DATA EXCERPT:
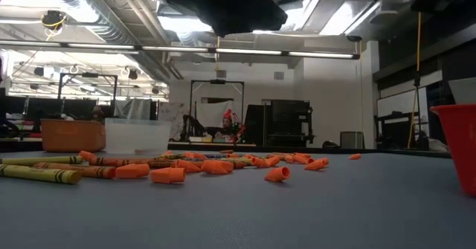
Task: Sort crayons
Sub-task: Put the red crayon into the red bin, then put the yellow crayon into the orange bin
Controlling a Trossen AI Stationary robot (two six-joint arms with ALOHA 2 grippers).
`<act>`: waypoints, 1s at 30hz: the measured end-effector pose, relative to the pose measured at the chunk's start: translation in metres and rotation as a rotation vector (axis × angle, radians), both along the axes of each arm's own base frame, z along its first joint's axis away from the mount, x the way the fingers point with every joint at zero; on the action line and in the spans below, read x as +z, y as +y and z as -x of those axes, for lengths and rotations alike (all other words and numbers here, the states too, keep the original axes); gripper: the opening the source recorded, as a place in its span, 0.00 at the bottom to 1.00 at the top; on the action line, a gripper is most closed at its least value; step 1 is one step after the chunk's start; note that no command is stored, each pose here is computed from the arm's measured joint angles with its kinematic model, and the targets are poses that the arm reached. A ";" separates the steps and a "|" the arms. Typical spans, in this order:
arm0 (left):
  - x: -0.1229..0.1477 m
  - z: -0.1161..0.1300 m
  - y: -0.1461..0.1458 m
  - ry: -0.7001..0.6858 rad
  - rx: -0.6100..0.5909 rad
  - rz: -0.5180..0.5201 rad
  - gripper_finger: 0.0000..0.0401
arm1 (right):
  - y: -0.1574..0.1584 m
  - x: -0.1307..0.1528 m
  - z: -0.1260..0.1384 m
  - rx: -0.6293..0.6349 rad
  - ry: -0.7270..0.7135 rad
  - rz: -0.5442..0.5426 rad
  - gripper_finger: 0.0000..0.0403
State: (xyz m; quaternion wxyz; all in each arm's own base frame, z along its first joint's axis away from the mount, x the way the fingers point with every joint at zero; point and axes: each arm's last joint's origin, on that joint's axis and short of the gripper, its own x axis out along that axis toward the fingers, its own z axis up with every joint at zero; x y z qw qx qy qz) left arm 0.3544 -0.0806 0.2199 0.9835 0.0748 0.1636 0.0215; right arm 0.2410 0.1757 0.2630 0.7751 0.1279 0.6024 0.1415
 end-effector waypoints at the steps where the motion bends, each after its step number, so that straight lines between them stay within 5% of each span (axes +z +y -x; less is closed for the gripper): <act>1: 0.000 0.000 0.000 0.000 0.000 0.000 0.33 | 0.003 0.000 0.002 0.008 -0.005 0.007 0.09; 16: -0.029 0.016 0.000 0.341 -0.043 0.096 0.33 | 0.009 0.000 0.007 -0.018 0.002 0.012 0.10; 30: -0.048 0.040 -0.016 0.664 -0.145 0.225 0.33 | 0.009 0.000 0.007 -0.016 0.001 0.013 0.33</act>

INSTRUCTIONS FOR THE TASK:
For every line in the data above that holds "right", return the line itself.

EXPECTED ANSWER:
arm1 (right):
State: (xyz m; quaternion wxyz; all in each arm's own base frame, z along its first joint's axis away from the mount, x the way the fingers point with every joint at zero; point and axes: each arm's last joint's origin, on that joint's axis and short of the gripper, its own x axis out along that axis toward the fingers, its own z axis up with every joint at zero; x y z qw qx qy qz) left arm 0.3544 -0.0806 0.2199 0.9835 0.0748 0.1636 0.0215; right arm 0.2410 0.1757 0.2630 0.7751 0.1279 0.6024 0.1415

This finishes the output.